Director-General Fisheries and Maritime Affairs, European Commission
- In office 2002–2006
- Succeeded by: Fokion Fotiadis

Personal details
- Born: 1 May 1947 Stockholm, Sweden
- Died: 28 March 2014 (aged 66) United States
- Spouse: Gail Rubenstein
- Alma mater: Stockholm University

= Jörgen Holmquist =

Jörgen Holmquist (1 May 1947 - 28 March 2014) was a Swedish public administrator who was the Director-General of Internal Market and Services at the European Commission, a position he held until 2010. Before his appointment to DG Internal Market and Services, he served as the Director-General of Fisheries and Maritime Affairs.
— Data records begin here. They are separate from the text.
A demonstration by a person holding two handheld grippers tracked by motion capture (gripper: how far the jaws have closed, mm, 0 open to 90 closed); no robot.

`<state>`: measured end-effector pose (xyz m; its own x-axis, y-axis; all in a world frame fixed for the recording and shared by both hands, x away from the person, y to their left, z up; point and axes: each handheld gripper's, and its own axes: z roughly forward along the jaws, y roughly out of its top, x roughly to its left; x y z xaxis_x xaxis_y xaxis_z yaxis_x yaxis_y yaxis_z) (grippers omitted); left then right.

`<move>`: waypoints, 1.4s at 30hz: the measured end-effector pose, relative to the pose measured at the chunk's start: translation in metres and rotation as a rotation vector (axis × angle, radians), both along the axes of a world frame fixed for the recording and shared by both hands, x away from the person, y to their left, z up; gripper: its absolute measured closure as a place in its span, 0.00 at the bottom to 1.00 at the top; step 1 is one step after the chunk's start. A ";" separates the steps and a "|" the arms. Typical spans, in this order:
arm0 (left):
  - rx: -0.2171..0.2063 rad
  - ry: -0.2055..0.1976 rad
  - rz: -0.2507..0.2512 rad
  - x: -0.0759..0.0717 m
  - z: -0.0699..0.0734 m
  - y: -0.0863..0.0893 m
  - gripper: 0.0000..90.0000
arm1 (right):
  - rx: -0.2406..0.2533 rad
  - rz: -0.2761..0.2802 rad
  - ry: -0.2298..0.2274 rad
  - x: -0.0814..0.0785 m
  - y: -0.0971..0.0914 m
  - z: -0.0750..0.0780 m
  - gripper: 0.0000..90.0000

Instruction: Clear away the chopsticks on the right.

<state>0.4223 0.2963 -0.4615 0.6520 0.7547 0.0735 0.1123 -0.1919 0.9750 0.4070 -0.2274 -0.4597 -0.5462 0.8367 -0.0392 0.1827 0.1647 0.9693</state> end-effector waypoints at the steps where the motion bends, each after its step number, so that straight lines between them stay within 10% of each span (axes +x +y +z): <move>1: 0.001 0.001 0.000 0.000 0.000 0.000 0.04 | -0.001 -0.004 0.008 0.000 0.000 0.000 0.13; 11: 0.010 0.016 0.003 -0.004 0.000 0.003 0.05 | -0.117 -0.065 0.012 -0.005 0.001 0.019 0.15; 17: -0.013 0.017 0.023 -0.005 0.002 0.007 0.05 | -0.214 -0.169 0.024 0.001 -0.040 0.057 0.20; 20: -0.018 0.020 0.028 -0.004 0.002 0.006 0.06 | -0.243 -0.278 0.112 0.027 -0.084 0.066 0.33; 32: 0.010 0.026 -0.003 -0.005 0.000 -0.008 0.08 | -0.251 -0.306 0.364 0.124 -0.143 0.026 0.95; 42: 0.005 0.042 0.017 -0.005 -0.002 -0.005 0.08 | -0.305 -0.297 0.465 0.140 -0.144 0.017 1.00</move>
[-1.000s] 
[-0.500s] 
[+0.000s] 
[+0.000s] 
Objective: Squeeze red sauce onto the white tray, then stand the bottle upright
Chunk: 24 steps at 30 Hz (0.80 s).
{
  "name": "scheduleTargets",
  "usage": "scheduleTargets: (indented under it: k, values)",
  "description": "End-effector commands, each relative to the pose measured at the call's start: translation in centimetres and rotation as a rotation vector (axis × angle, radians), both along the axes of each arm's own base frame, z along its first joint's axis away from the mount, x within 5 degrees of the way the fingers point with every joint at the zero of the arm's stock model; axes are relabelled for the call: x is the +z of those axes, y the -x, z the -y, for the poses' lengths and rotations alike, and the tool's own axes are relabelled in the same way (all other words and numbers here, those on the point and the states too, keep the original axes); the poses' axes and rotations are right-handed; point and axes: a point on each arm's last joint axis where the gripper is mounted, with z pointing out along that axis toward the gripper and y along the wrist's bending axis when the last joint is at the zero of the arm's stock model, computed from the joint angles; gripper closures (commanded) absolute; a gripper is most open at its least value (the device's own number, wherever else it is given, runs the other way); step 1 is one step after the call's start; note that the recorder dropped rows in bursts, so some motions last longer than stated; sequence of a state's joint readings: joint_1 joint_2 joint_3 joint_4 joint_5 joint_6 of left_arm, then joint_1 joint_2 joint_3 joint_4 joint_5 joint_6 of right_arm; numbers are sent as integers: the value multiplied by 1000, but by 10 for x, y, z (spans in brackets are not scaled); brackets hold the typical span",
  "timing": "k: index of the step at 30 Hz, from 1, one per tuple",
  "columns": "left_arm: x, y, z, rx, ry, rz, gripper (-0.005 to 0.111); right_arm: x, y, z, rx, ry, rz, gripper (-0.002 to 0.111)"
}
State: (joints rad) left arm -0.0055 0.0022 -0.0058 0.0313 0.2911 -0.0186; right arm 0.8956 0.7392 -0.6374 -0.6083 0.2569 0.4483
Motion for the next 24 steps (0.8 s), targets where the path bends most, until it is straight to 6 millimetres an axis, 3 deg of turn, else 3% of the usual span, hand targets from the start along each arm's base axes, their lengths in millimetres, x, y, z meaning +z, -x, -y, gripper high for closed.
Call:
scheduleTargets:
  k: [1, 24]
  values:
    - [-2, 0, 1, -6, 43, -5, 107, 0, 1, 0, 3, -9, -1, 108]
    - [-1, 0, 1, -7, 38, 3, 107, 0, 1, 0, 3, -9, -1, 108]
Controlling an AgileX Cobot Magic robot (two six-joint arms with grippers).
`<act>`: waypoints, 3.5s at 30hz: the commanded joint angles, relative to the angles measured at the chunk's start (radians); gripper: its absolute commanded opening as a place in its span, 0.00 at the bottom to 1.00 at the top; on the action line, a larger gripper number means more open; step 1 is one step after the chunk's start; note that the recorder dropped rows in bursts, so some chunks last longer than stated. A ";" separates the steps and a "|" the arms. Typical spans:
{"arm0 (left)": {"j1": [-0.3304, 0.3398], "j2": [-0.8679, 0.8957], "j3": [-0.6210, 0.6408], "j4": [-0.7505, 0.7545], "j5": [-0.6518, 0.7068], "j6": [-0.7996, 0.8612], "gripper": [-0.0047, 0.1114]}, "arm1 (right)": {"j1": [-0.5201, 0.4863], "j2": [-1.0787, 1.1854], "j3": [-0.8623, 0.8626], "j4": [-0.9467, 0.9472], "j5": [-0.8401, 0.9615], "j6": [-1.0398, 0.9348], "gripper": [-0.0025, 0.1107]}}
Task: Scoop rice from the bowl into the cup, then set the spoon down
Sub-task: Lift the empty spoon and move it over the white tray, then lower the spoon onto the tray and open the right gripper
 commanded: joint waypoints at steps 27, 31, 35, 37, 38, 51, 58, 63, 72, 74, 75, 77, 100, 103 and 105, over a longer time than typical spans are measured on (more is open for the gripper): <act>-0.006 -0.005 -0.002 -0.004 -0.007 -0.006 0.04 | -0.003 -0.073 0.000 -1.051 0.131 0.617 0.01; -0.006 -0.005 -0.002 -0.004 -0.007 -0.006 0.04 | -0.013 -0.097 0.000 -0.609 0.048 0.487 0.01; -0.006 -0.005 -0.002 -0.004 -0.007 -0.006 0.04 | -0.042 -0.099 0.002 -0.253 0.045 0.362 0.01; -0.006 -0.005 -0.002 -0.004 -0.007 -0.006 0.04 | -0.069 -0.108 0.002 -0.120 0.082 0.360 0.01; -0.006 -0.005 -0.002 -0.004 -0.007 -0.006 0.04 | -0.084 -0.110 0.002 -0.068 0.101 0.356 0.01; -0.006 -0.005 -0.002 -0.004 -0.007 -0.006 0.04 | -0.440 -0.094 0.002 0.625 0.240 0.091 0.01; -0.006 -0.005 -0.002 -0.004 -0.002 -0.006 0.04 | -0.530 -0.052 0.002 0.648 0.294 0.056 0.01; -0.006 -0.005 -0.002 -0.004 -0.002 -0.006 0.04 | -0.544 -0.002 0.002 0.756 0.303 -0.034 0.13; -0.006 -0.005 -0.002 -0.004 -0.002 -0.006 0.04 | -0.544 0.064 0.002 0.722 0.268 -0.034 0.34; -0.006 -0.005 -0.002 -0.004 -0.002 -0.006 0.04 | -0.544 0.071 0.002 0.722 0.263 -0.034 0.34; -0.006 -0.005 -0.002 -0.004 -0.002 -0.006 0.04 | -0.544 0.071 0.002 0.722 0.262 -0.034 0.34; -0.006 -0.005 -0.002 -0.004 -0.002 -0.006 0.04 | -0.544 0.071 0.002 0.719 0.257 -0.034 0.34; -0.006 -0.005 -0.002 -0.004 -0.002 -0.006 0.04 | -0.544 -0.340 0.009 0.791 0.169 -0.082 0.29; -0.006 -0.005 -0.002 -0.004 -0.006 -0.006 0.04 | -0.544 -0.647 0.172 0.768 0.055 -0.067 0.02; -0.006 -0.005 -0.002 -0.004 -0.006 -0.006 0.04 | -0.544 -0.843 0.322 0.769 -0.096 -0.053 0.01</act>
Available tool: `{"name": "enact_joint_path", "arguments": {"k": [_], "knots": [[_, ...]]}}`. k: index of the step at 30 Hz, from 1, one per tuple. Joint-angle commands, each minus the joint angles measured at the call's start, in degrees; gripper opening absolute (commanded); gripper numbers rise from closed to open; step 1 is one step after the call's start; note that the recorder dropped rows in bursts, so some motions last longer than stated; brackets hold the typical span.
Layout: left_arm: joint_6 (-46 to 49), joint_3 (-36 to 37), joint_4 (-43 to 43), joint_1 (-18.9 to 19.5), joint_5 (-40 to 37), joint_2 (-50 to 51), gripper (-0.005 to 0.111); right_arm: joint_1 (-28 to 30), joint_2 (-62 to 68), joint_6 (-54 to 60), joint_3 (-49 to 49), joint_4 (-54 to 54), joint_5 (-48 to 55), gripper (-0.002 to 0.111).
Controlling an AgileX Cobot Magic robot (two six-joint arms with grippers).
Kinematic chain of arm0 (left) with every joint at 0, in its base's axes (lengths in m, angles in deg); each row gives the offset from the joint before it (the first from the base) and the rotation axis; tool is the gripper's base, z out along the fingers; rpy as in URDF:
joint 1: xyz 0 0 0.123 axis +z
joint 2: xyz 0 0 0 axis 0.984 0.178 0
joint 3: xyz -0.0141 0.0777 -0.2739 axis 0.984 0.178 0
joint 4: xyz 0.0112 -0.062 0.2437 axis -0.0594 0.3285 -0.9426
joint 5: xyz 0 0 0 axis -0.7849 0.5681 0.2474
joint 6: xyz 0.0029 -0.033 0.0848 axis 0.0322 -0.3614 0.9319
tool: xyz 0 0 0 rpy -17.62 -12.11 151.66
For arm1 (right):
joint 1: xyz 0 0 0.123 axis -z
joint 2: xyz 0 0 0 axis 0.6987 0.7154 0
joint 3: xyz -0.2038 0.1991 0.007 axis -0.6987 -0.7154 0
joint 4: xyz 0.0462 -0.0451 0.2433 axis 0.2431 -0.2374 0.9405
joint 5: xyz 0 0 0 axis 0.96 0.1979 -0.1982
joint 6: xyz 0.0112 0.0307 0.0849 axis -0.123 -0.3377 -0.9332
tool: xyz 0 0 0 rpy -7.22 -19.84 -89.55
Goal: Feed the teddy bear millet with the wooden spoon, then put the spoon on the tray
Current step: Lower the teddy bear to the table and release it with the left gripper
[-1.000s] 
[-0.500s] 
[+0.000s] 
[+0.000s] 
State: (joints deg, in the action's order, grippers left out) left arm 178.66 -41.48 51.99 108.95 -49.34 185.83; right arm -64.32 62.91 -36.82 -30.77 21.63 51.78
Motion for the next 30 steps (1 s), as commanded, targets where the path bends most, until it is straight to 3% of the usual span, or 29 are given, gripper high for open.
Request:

He was chair of the International Ethics Standards Board for Accountants and the European Corporate Governance Institute from 2012 until his death.

==Career==
Prior to his appointment as Director-General (DG) of Internal Market and Services, Holmquist served as the DG of Fisheries and Maritime Affair (2005–2006), DG of Fisheries (2002–2004), Deputy DG of Budget (2001–2002) and Director in DG Agriculture (1997–2001), all within the European Commission. Before joining the Commission, Holmquist served in the Swedish government. He spent most of his career in the Swedish Ministry of Finance where he dealt with economic policy and particularly public sector budgeting. His last position at the Ministry of Finance prior to leaving for the European Commission was as Budget Director (2003–2007). He also spent 7 years in Washington DC on behalf of the Ministry of Finance.